SPODEK Suzanne

L’ENFANT

Suzanne

Suzanne vers 14 ans

autre photo de Suzanne

SPODEK Suzanne, 16 ans

La fille cadette des 2 enfants de Dvorah née Bryftreger et de David, tous deux épiciers au 51 rue de Montreuil.

L’une parmi les 68 enfants déportés de 46 familles qui habitaient rue de Montreuil.

Arrêtée, seule de sa famille, fuyant Paris.

Une parmi la trentaine d’enfants du XI° pris en franchissant la ligne de démarcation entre le 17 juillet et la première semaine d’août.

Suzanne et Jacques en 1939 au bois de Vincennes ?

Suzanne et Jacques en 1939 au bois de Vincennes ?

 

LAMBEAUX DE MEMOIRE
Documents d’Archives

et

Témoignages

Suzanne est la sœur de mon père, Jacques, et de 2 ans sa cadette. Une adolescente blonde aux yeux bleus qui jouait du piano et aimait particulièrement les sonates de Shubert.

Le 12 Mai 1942, Jacques, muni de faux papiers, passe la ligne de démarcation à Montceau les Mines pour rejoindre la Résistance à Lyon. Apres un contrôle d’identité par 2 feld-gendarmes dans la salle d’attente de la gare, il est miraculeusement relâché et échappe ainsi à la déportation.

A l’issue de la Rafle du Vel d’Hiv, dès les premiers jours d’août, il demande à sa famille de le rejoindre à Lyon.

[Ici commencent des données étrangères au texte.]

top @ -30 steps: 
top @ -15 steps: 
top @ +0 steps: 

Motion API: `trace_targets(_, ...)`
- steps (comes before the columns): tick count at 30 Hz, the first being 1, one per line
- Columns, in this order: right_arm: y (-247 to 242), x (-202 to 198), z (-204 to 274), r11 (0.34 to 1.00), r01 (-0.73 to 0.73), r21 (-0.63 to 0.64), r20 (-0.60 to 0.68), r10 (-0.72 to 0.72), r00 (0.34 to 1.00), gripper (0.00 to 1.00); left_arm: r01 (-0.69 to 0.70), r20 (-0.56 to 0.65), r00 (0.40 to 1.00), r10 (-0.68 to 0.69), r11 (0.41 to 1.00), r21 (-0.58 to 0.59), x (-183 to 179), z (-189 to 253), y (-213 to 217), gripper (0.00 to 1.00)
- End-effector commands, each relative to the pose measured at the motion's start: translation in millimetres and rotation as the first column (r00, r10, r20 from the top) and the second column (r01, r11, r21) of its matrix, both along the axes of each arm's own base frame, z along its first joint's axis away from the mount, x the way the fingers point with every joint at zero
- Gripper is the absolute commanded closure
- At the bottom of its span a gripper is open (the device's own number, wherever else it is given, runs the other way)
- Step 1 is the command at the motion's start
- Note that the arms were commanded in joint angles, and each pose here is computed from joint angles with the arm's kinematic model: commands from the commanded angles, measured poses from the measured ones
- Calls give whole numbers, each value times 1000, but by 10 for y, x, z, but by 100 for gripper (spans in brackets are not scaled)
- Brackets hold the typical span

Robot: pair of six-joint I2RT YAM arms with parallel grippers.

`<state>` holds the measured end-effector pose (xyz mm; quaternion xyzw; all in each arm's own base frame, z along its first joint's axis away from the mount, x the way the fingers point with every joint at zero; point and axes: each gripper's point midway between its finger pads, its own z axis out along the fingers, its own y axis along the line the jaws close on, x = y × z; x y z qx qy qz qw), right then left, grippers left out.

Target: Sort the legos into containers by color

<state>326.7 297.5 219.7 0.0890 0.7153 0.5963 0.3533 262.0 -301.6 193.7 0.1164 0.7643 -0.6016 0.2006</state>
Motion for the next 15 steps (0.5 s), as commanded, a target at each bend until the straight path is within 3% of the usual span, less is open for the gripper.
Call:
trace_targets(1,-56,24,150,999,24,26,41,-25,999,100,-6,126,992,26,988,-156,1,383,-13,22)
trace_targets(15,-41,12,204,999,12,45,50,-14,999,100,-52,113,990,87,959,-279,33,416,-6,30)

Suzanne est arrêtée en passant la ligne de démarcation.

C’est beaucoup plus tard, en entreprenant les recherches pour faire graver la plaque destinée à l’école de la rue Titon que Jacques Spodek comprend : sur la liste du convoi 24 figure un Maurice Spodek mais pas de Maurice Szerman, nom du jeune voisin de palier dont Suzanne était amoureuse et avec lequel elle a tenté de passer la ligne de démarcation. Comme Maurice, né à Varsovie, était dépourvu de papiers, peut-être ont-ils pensé qu’en le faisant passer pour son frère, ils échapperaient à l’arrestation.

Suzanne et Maurice sont transférés tous deux de la prison d’Autun à Pithiviers le 7 août, mais Suzanne est « mutée » (terme officiel de la fiche du camp) à  Drancy le 15 août tandis que la fiche de Maurice indique le 22 août. On peut imaginer la douleur de cette séparation. Elle sera déportée une semaine avant lui.

Quand les parents rejoignent leur fils à Lyon début septembre 1942, ils comprennent que Suzanne a été arrêtée puisqu’elle ne les rejoint pas, puis ils reçoivent des lettres qu’elle a écrites de Pithiviers, dont la dernière que sa mère (ma grand-mère) a toujours conservée sur elle et avec laquelle elle s’est peut être fait enterrer puisqu’elle ne nous est jamais parvenue.

Suzanne Spodek est-elle revenue, amnésique, comme un fonctionnaire de la Préfecture l’a indiqué en 1948 à son frère Jacques et à ses parents au moment de leur demande de naturalisation? Ils se sont précipités au lieu indiqué par leur interlocuteur mais elle avait disparu.  S’agit-il d’une usurpation d’identité ou d’une homonymie ? Cette question est encore sans réponse à ce jour.

Nicole Spodek, nièce de Suzanne Spodek

D’après le récit fait par mon père, croix de guerre et Médaille Militaire pour son action dans la Résistance

(son parcours est publié dans « Résistants juifs 1940-1945.Témoignages, ceux qui dans la

clandestinité résistèrent ». Georges Brandstatter, Ed Jourdan.

FRAGMENTS D’HISTOIRE
La Déportation

Stèle/Plaque

Info livre

Déportée sans famille de Drancy après avoir subi au moins 12 jours d’internement dans 3 lieux de détention : la prison d’Autun ,8 jours à Pithiviers et 4 jours à Drancy.

Une des 83 enfants du XI°, déportés par le convoi 21 du 19 août 1942. Comme elle, tous sont exterminés.

Aucun document émanant d’Auschwitz ne mentionne son décès.

Elle est déclarée décédée selon l’arrêté du 26 mars 2014 portant apposition de la mention « Mort en déportation » sur les actes et jugements déclaratifs de décès

L’AMEJD XIe a gravé son nom le 15 mai 2004, sur une plaque à l’école primaire 16 rue Titon.

Livre : « Fragment d’histoire(s) Lambeaux de mémoire » : Page 168.